Task to carry out
When the line with "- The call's" appears below, start repeating lines exactly, and keep going through the line with "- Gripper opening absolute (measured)"; add nothing outside that span.

Information provided
[Start of section]

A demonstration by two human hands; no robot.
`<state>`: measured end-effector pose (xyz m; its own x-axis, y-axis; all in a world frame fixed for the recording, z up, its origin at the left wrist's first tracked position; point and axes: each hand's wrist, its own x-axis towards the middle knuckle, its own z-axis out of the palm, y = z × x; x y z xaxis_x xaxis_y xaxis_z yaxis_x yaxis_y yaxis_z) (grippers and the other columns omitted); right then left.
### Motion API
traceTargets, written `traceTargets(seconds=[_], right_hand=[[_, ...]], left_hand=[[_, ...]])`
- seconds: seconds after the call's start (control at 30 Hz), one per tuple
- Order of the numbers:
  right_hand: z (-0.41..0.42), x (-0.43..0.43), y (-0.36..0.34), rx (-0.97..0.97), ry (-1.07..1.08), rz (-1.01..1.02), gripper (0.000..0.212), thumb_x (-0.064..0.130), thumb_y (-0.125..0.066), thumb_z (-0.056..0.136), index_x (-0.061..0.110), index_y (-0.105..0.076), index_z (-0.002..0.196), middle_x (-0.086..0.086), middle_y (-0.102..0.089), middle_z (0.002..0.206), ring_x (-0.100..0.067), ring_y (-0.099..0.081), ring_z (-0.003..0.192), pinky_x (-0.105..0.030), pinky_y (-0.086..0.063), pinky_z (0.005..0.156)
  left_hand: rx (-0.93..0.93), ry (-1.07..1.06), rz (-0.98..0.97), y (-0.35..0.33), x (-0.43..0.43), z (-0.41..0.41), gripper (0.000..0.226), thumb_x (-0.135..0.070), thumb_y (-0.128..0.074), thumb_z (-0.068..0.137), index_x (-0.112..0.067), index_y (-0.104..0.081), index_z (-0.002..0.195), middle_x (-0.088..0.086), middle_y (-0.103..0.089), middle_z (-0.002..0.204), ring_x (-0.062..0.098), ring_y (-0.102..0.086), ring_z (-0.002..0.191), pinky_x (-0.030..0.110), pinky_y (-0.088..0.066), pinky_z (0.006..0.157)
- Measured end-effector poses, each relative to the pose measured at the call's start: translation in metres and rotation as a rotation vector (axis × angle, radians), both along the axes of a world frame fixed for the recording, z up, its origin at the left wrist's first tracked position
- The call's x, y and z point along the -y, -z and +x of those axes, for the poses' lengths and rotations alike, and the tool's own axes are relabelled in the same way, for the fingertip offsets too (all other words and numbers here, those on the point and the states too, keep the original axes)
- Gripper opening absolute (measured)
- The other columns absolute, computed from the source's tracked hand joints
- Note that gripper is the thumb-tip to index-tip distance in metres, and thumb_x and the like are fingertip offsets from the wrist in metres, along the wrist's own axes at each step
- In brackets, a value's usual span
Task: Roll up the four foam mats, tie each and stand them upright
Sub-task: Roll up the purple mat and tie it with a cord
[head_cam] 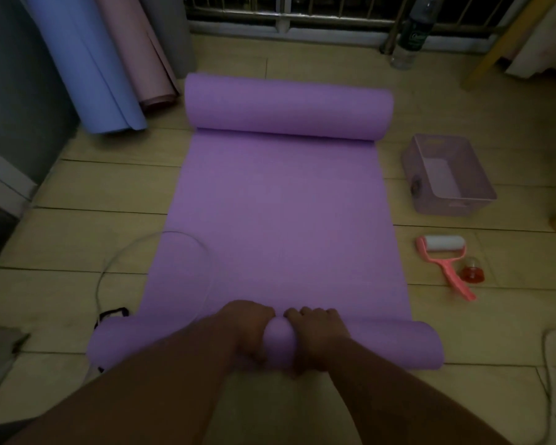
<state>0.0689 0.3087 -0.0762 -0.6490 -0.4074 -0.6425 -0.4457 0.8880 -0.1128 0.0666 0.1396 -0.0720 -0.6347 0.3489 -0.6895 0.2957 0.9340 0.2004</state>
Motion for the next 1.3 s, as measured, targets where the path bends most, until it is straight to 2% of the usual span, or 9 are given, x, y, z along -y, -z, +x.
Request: traceTargets(seconds=[0.2,0.27,0.47,0.63,0.8,0.9,1.07,1.23,1.3], right_hand=[[-0.026,0.007,-0.002,0.18,0.147,-0.013,0.063,0.042,-0.073,0.08,0.026,-0.051,0.137,-0.003,-0.055,0.139,-0.022,-0.054,0.127,-0.033,-0.041,0.104],[-0.032,0.007,0.001,0.218,0.151,-0.016,0.057,0.037,-0.07,0.086,0.024,-0.052,0.139,-0.004,-0.054,0.142,-0.022,-0.053,0.128,-0.031,-0.039,0.105],[-0.003,0.002,-0.003,-0.013,-0.008,-0.011,0.109,0.057,-0.084,0.059,0.031,-0.025,0.147,-0.005,-0.044,0.141,-0.03,-0.046,0.125,-0.045,-0.033,0.105],[-0.003,0.008,-0.004,0.059,0.079,0.016,0.085,0.053,-0.081,0.067,0.028,-0.038,0.136,-0.005,-0.054,0.133,-0.027,-0.054,0.121,-0.039,-0.038,0.102],[-0.031,0.012,-0.006,0.218,0.1,0.015,0.072,0.047,-0.083,0.066,0.023,-0.059,0.13,-0.003,-0.063,0.129,-0.02,-0.062,0.116,-0.035,-0.05,0.097],[-0.027,0.008,-0.003,0.206,0.108,-0.041,0.086,0.049,-0.085,0.063,0.029,-0.046,0.137,-0.003,-0.056,0.135,-0.024,-0.057,0.12,-0.036,-0.045,0.103],[-0.003,-0.004,0.0,-0.074,-0.027,-0.07,0.105,0.061,-0.083,0.056,0.032,-0.031,0.143,-0.002,-0.047,0.137,-0.028,-0.05,0.121,-0.041,-0.034,0.102],[-0.002,0.004,-0.003,-0.035,0.0,0.015,0.101,0.056,-0.083,0.061,0.029,-0.028,0.142,-0.007,-0.051,0.133,-0.031,-0.052,0.12,-0.043,-0.037,0.1],[-0.005,0.01,-0.002,0.039,0.078,0.039,0.088,0.047,-0.082,0.069,0.027,-0.033,0.139,-0.007,-0.054,0.134,-0.03,-0.054,0.122,-0.04,-0.041,0.1]], left_hand=[[-0.259,0.022,0.032,0.009,0.015,0.025,0.105,-0.066,-0.069,0.066,-0.032,-0.014,0.149,0.003,-0.044,0.139,0.028,-0.05,0.119,0.038,-0.037,0.101],[-0.255,-0.003,0.011,0.009,0.016,0.031,0.099,-0.064,-0.069,0.067,-0.03,-0.02,0.146,0.004,-0.049,0.134,0.03,-0.053,0.116,0.039,-0.039,0.097],[-0.056,-0.024,-0.021,-0.005,0.006,0.004,0.079,-0.049,-0.075,0.073,-0.025,-0.038,0.138,0.003,-0.054,0.134,0.025,-0.054,0.12,0.035,-0.042,0.098],[0.036,-0.027,0.009,-0.006,0.008,-0.001,0.086,-0.051,-0.08,0.067,-0.032,-0.038,0.14,0.0,-0.052,0.137,0.022,-0.053,0.122,0.033,-0.041,0.099],[-0.248,0.004,0.012,-0.002,0.017,0.02,0.099,-0.066,-0.07,0.067,-0.033,-0.024,0.149,0.0,-0.043,0.14,0.024,-0.049,0.123,0.036,-0.036,0.105],[-0.148,-0.061,-0.035,-0.005,0.011,0.021,0.088,-0.06,-0.072,0.069,-0.03,-0.032,0.142,0.002,-0.05,0.136,0.025,-0.053,0.121,0.035,-0.04,0.101],[0.007,-0.102,0.017,-0.007,0.006,-0.005,0.075,-0.054,-0.077,0.068,-0.028,-0.048,0.132,0.0,-0.056,0.133,0.022,-0.055,0.12,0.033,-0.044,0.099],[0.039,-0.11,0.002,0.0,0.01,-0.009,0.085,-0.056,-0.079,0.064,-0.032,-0.043,0.137,-0.002,-0.053,0.137,0.02,-0.053,0.121,0.034,-0.042,0.1],[-0.102,-0.061,0.002,0.002,0.01,0.005,0.095,-0.062,-0.073,0.062,-0.035,-0.033,0.144,-0.003,-0.052,0.137,0.021,-0.053,0.121,0.036,-0.04,0.101]])
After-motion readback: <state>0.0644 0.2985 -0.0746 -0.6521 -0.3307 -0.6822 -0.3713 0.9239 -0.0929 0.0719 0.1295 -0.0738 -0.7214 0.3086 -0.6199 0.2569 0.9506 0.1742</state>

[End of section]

Written response
- The call's x, y and z point along the -y, -z and +x of those axes, for the poses' lengths and rotations alike, and the tool's own axes are relabelled in the same way, for the fingertip offsets too (all other words and numbers here, those on the point and the states too, keep the original axes)
- Gripper opening absolute (measured)

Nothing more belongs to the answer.